As for the second proffered reason, although Plaintiff may have acted in good faith during the course of the litigation, that is certainly not a sufficient reason alone to deny taxation of costs. The court has an expectation that all parties will act in good faith. And, the court does not view the issues in the case to be as difficult or novel as Plaintiff does. The case was a typical medical malpractice case (i.e., without novel or unusual legal or factual issues), and as the court found in its Order Denying Motion for New Trial, “the evidence presented at trial weighed heavily in favor of the defense.” Id. at PageID.11441.
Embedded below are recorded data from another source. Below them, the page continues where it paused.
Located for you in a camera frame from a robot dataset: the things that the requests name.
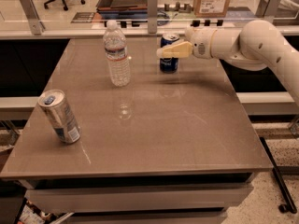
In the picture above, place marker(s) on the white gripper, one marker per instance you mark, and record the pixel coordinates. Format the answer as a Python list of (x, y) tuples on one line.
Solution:
[(202, 44)]

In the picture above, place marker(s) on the blue pepsi can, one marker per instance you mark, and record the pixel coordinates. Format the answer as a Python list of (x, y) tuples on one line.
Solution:
[(169, 65)]

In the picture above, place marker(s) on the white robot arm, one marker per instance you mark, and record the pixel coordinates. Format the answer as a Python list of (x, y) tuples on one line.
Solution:
[(255, 46)]

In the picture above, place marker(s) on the silver redbull can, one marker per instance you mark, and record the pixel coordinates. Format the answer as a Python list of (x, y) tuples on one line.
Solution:
[(58, 111)]

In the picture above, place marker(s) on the brown cardboard box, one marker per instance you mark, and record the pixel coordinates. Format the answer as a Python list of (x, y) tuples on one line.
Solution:
[(210, 8)]

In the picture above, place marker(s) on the clear plastic water bottle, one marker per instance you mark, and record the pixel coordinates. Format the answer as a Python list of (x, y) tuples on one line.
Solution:
[(117, 56)]

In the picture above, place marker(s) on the upper grey drawer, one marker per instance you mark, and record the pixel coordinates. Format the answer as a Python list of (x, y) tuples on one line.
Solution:
[(136, 198)]

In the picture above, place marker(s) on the grey drawer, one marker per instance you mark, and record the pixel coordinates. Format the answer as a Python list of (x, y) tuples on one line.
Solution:
[(143, 218), (136, 198)]

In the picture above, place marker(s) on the lower grey drawer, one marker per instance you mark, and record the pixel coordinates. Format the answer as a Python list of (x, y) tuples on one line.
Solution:
[(143, 218)]

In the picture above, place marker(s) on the black floor bar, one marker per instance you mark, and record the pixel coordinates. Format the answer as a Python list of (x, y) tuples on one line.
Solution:
[(279, 172)]

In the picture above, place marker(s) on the middle metal railing post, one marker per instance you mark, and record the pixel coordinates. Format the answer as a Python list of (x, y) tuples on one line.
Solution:
[(152, 16)]

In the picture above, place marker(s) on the metal railing post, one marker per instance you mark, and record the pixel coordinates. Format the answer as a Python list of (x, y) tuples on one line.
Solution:
[(35, 24), (267, 9), (152, 16)]

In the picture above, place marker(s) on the right metal railing post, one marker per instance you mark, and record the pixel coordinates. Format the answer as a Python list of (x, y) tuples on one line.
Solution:
[(267, 9)]

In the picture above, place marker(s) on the left metal railing post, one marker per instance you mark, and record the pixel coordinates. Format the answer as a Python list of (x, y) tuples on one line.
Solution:
[(35, 24)]
And as for the third reason, although there is undoubtedly a wealth disparity between the parties, Plaintiff has utterly failed to provide any evidence as to her own indigency. Instead, she simply states in a declaration that “I am 65 years of age and on a fixed income,” and that she retired from an over 30-year career in nursing in 2020. ECF No. 579-4 at PageID.11227. With nothing more, the court is left with no meaningful information regarding Plaintiff's full financial status. Further, economic disparity alone does not rebut the strong presumption in favor of awarding costs. See T.P. v. Walt Disney Parks & Resorts U.S. Inc., 2022 WL 1054935, at *2 (C.D. Cal. Mar. 3, 2022); Camfield v. Bd. of Trs. of Redondo Beach Unified Sch. Dist., 2018 WL 910459, at *4 (C.D. Cal. Feb. 14, 2018) (citing Mam v. City of Fullerton, 2014 WL 12573550, at *3 (C.D. Cal. Jul. 24, 2014)); Draper v. Rosario, 836 F.3d 1072, 1087 (9th Cir. 2016); Zayerz v. Kiewit Infra. W. Co., 2018 WL 2670705, at *2 (C.D. Cal. May 22, 2018); In re 5-Hour Energy Mktg. & Sales Pracs. Litig., 2018 WL 11354865, at *2 (C.D. Cal. Sept. 11, 2018).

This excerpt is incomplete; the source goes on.